The Flushing Business Improvement District (BID) is already gearing up for the 350th anniversary of the signing of the Remonstrance - the first official document signed in the United States calling for complete religious freedom.
At the recent meeting, BID Board members hinted at upcoming plans, including a visit by someone who has once lived in the White House.
“It’s a very significant event for us in this nation,” said Michael Meyer, who chairs the BID’s subcommittee for Remonstrance planning. “Around 350 years ago, the people of Flushing said to Peter Stuyvesant that we should treat … the Quakers fairly.”
In commemoration, the Remonstrance document will be on display in the Flushing branch of Queens Library in December, and a candlelit walk past historic Flushing sites will be held on December 27 - the historic date of the signing.
“We are helping to educate people as to what the remonstrance is and what it means to people,” said Mabel Law, Executive Director of the Flushing BID. Law explained that the BID recently hired a new marketing director - Alexandra Loh - who will oversee the promotion of both the historic aspects of Flushing, as well as the commercial district, which has been the BID’s focus since its formation in September 2003.

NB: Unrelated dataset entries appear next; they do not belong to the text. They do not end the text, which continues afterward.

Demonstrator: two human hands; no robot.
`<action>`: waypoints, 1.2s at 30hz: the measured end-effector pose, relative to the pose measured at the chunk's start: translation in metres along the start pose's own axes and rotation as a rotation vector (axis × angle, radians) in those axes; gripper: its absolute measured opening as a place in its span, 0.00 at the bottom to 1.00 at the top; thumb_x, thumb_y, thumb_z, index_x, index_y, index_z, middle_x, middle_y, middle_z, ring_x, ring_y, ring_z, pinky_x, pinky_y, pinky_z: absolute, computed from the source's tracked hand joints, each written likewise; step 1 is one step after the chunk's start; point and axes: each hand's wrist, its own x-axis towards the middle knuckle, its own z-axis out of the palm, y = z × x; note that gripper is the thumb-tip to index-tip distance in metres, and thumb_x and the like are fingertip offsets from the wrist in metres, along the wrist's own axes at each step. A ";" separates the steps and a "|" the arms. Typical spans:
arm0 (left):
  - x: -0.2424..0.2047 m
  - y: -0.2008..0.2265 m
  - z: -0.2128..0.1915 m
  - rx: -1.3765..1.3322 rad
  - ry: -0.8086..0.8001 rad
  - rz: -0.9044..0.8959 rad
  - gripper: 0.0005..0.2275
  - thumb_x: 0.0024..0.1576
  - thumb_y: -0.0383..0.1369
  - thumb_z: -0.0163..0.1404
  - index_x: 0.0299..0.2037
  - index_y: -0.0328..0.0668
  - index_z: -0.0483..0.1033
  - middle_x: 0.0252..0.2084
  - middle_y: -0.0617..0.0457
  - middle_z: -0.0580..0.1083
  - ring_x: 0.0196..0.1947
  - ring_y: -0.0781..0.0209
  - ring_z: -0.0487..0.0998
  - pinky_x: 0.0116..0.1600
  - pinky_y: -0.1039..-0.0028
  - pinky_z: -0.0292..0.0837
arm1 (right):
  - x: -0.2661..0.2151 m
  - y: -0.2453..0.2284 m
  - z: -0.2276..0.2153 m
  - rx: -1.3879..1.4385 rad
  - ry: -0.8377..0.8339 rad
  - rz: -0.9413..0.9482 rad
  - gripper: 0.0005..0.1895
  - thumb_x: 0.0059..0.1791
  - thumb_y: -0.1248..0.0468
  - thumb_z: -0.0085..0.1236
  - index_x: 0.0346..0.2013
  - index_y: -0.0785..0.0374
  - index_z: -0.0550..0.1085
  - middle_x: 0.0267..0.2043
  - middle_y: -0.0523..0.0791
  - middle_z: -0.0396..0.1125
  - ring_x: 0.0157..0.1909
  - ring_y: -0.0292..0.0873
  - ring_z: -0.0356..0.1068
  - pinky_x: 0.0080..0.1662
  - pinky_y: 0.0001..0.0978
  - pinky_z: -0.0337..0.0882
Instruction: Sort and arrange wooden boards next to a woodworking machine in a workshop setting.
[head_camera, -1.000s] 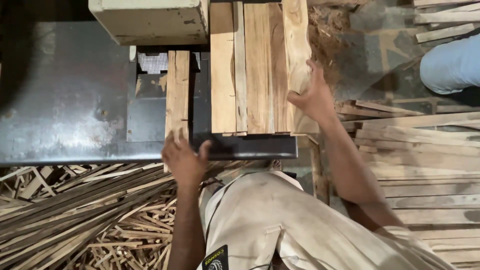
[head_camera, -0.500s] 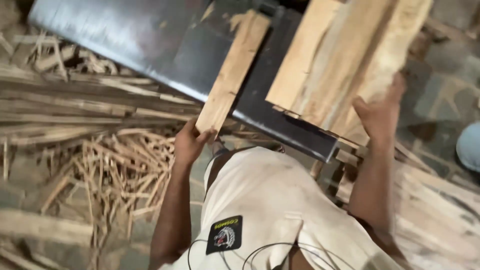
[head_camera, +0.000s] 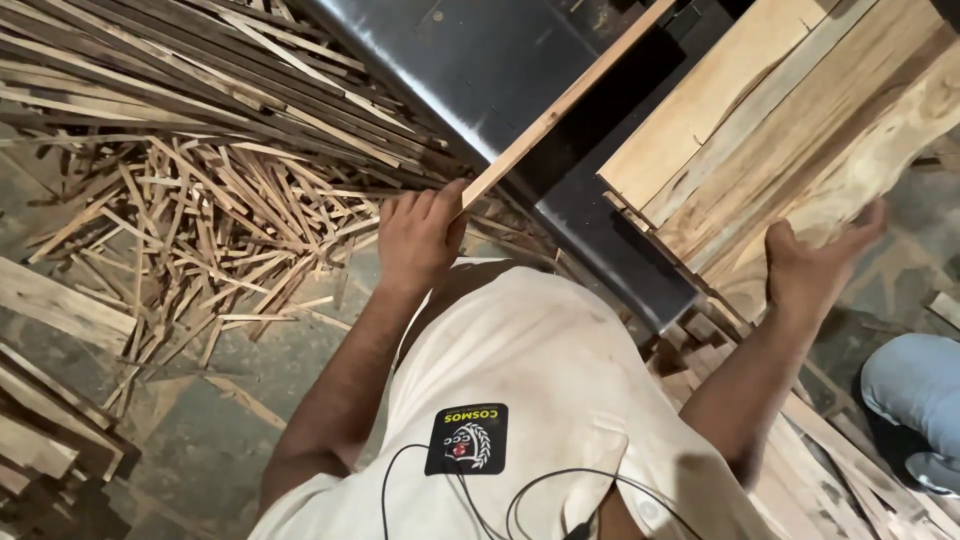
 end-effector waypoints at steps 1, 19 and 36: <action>0.002 0.000 0.001 0.028 -0.032 0.026 0.20 0.60 0.34 0.55 0.62 0.53 0.71 0.40 0.53 0.75 0.42 0.51 0.76 0.49 0.58 0.68 | 0.001 0.000 0.000 -0.027 0.010 -0.004 0.49 0.48 0.76 0.55 0.79 0.65 0.43 0.73 0.57 0.59 0.67 0.48 0.63 0.70 0.37 0.67; 0.107 0.054 0.037 0.123 -0.328 0.229 0.36 0.54 0.40 0.58 0.73 0.54 0.54 0.43 0.44 0.75 0.43 0.40 0.77 0.48 0.51 0.70 | -0.001 -0.022 0.011 -0.382 0.056 0.075 0.43 0.54 0.60 0.62 0.77 0.68 0.52 0.78 0.62 0.49 0.80 0.62 0.48 0.77 0.47 0.50; 0.126 0.092 0.047 -0.829 -0.366 0.193 0.22 0.63 0.29 0.52 0.69 0.39 0.67 0.60 0.43 0.77 0.54 0.53 0.79 0.58 0.68 0.72 | -0.010 -0.013 0.011 -0.392 -0.006 0.062 0.38 0.56 0.58 0.53 0.78 0.63 0.50 0.81 0.55 0.46 0.82 0.62 0.39 0.76 0.48 0.45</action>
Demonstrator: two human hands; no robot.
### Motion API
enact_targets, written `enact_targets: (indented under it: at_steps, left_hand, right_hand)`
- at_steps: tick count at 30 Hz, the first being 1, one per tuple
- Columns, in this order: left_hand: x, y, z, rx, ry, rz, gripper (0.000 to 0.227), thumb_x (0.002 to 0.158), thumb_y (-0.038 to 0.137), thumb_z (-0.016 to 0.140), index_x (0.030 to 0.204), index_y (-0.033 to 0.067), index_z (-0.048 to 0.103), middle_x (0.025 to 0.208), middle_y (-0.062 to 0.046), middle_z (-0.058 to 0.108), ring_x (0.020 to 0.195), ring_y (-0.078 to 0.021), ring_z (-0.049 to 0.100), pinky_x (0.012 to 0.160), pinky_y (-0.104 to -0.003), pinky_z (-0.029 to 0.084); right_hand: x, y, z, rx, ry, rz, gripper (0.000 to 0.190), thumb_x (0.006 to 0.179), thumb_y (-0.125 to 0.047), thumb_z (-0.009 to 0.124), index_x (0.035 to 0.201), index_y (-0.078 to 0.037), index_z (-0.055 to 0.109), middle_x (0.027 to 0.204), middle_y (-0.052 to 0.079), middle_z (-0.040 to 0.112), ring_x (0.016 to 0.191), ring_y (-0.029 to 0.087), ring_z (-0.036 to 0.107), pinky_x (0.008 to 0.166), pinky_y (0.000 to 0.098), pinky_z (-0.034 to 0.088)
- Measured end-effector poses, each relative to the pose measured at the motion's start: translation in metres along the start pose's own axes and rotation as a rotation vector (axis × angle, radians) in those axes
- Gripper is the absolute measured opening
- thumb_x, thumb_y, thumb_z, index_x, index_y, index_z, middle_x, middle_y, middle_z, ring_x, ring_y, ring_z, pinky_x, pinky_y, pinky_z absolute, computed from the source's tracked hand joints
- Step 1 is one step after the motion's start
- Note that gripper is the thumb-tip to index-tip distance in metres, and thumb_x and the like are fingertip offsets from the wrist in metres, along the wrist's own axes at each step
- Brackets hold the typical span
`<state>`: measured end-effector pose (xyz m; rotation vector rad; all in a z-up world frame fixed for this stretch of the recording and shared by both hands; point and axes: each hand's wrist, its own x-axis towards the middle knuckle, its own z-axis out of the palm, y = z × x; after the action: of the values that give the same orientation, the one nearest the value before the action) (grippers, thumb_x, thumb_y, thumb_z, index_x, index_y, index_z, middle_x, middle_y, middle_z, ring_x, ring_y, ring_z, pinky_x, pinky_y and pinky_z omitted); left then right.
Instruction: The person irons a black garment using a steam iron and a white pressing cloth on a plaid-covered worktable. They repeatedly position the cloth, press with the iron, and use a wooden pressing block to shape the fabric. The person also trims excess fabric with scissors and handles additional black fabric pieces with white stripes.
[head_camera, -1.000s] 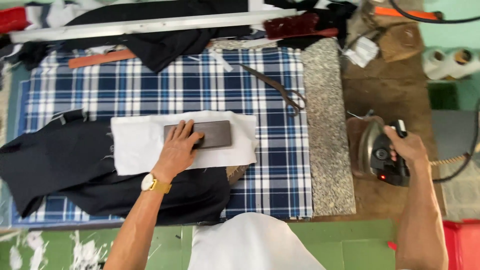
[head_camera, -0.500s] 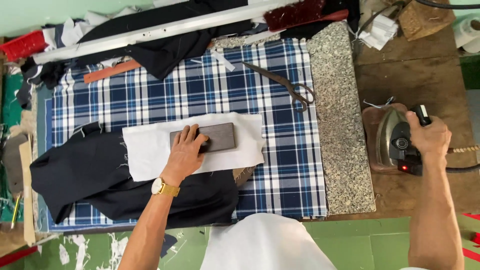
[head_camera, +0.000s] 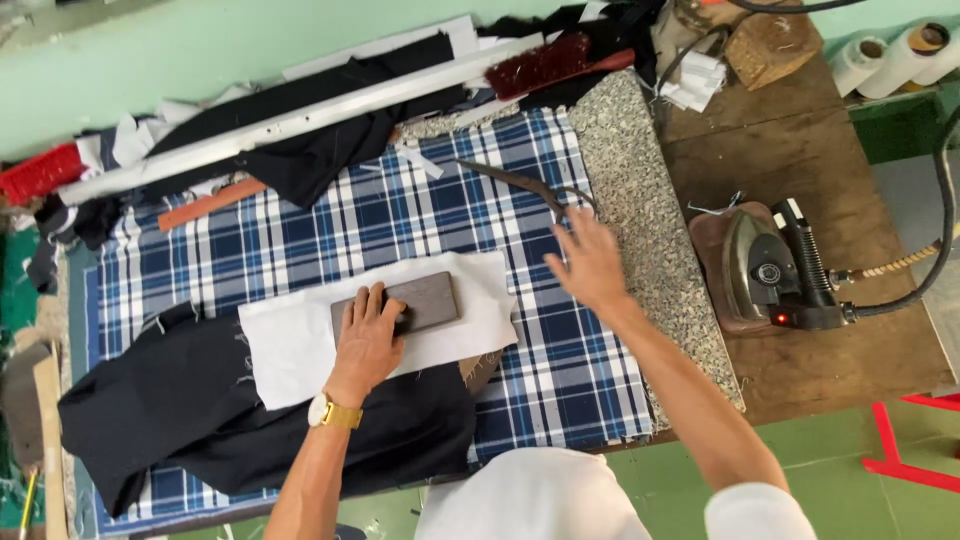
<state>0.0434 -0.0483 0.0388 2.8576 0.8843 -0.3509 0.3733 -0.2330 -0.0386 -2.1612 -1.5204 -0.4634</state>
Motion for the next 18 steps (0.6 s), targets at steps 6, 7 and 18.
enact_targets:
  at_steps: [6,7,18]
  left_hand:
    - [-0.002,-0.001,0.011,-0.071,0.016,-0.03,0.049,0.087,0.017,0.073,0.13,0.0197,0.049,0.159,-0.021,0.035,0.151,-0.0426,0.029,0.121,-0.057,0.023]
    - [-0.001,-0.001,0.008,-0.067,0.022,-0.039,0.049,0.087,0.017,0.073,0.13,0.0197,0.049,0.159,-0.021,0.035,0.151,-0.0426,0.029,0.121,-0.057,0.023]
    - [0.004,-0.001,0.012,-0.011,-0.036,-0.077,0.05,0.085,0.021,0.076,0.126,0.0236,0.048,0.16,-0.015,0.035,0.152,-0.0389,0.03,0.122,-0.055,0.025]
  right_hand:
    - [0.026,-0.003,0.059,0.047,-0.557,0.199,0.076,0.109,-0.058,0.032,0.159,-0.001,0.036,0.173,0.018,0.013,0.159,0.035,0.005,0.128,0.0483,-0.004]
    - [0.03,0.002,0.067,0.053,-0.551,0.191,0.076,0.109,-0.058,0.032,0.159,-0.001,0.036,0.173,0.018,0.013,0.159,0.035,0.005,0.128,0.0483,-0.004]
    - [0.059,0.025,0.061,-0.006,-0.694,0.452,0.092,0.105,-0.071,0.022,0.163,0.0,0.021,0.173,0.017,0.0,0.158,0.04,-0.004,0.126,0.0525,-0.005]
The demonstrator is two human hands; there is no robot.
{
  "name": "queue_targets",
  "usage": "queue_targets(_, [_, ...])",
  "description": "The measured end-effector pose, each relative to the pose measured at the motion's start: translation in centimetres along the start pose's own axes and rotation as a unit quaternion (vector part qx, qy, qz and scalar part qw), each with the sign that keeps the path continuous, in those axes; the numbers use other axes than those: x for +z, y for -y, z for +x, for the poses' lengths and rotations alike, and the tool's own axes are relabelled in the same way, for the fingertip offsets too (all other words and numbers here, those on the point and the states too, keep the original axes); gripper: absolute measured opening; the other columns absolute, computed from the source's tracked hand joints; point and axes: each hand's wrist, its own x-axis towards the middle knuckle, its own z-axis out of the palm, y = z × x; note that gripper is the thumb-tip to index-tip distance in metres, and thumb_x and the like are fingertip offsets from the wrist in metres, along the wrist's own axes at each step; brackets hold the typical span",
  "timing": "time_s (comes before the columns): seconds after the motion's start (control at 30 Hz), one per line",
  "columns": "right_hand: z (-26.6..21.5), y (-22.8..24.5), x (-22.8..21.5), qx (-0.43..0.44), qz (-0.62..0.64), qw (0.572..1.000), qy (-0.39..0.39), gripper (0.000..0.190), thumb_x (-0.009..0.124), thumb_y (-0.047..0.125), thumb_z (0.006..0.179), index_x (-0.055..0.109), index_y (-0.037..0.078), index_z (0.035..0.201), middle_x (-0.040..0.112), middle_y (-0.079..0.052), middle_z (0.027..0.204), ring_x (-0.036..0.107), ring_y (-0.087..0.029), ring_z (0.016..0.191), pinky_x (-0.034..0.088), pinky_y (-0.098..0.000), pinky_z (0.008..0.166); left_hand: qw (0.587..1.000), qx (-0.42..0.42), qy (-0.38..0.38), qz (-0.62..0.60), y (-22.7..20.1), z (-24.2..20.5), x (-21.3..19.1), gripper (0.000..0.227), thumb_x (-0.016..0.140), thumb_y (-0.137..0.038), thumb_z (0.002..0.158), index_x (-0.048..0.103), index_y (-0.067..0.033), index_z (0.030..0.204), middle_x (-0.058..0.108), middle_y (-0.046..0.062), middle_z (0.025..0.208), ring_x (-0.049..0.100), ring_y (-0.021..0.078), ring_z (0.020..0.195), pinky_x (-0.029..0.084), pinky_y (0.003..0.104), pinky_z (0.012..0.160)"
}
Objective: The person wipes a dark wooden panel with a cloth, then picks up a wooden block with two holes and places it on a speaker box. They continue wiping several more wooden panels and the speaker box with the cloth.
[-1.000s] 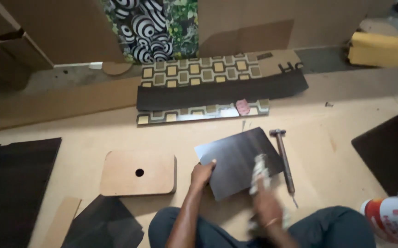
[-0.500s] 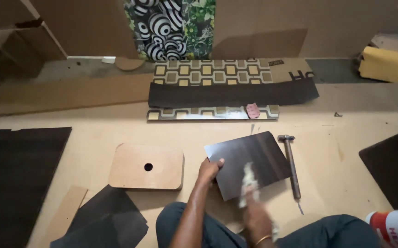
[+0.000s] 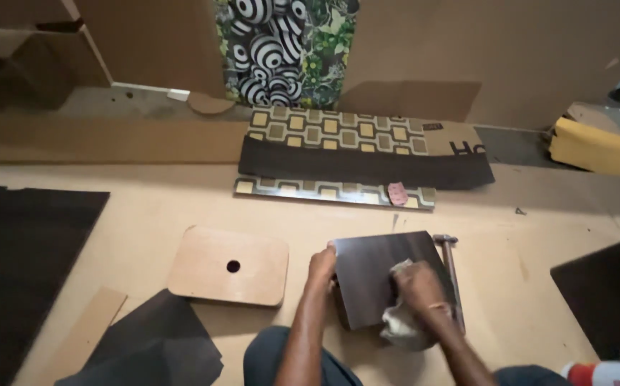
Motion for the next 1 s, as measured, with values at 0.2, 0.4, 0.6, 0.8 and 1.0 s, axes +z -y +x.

“There is a lot of exciting things that are happening in terms of the BID and marketing the district,” Law said. “Every year we give an update to the members and the community. We acknowledge all of our partners, who had helped us throughout the year.”
The annual meeting, held this year on Thursday, May 10 at the Sheraton LaGuardia East, also is the time for elections.
Voting members re-elected six property owners - Louis Chang, Frank Fan, Christopher Ficalora, James Gerson, Peter Koo, and Michael Meyer - to serve on their Board of Directors for a two-year term from 2007-2009. In addition, four commercial tenants and business owners - Jimmy Ha, Anita Lai, Yee Leung, and Robert Peck - were elected to a one-year term. Fred Fu was elected to a one-year term as a residential tenant.
The BID Board of Directors is comprised of 25 members in total and includes several elected officials and community leaders, who are non-voting members - Gene Kelty, the Community Board 7 Chair; State Senator Toby Ann Stavisky; Myra Baird Herce, Co-Chair of the Flushing Chamber of Commerce; Peter Koo, President of the Flushing Chinese Business Association; Esther Lee, President of the Korean American Association of Flushing and Assemblymember Ellen Young.
Young served as the meetings keynote speaker and talked about her first few months in the State Legislature. In particular, she said she would plans to help even out the gender-gap in pay, citing a statistic that women in the state make 80 cents on the dollar for their male counterparts.
“As the first Asian elected [to the New York State Assembly], I really am learning everyday,” she said.